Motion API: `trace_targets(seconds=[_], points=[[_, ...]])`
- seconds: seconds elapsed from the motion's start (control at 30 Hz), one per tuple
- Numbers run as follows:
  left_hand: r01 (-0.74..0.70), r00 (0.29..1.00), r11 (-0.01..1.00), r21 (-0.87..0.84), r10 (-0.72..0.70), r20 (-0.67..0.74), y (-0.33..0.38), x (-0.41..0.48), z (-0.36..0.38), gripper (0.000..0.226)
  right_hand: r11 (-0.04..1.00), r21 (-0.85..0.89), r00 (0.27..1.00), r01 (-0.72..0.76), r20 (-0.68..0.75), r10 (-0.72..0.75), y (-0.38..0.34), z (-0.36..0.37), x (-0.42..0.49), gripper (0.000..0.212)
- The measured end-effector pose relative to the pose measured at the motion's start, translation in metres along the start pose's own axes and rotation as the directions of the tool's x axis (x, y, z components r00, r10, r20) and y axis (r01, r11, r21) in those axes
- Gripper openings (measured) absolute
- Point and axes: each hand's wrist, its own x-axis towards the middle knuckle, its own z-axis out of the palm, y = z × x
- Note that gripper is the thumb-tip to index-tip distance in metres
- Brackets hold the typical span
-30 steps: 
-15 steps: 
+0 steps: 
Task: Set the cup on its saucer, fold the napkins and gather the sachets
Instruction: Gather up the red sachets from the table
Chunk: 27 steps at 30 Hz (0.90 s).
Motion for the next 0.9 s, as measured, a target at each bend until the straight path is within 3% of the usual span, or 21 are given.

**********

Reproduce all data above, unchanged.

— Result —
Motion API: `trace_targets(seconds=[_], points=[[_, ...]])`
- seconds: seconds elapsed from the motion's start (control at 30 Hz), one per tuple
- Numbers run as follows:
  left_hand: r01 (-0.74..0.70), r00 (0.29..1.00), r11 (-0.01..1.00), r21 (-0.87..0.84), r10 (-0.72..0.70), r20 (-0.67..0.74), y (-0.33..0.38), x (-0.41..0.48), z (-0.36..0.38), gripper (0.000..0.226)
  right_hand: r11 (-0.04..1.00), r21 (-0.85..0.89), r00 (0.27..1.00), r01 (-0.72..0.76), r20 (-0.68..0.75), r10 (-0.72..0.75), y (-0.38..0.34), z (-0.36..0.37), x (-0.42..0.49), gripper (0.000..0.212)
- The measured end-effector pose relative to the pose measured at the motion's start, translation in metres along the start pose's own axes and rotation as the directions of the tool's x axis (x, y, z components r00, r10, r20) and y axis (r01, r11, r21) in those axes
- Gripper openings (measured) absolute
- Point and axes: each hand's wrist, its own x-axis towards the middle knuckle, its own z-axis out of the palm, y = z × x
- Note that gripper is the thumb-tip to index-tip distance in metres
- Brackets hold the typical span
-30 steps: 
-15 steps: 
+0 steps: 
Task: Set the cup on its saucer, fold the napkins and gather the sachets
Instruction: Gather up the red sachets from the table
Chunk: 27 steps at 30 Hz (0.90 s).
Motion for the next 0.9 s, as measured, a target at each bend until the straight path is within 3% of the usual span, or 21 are given.

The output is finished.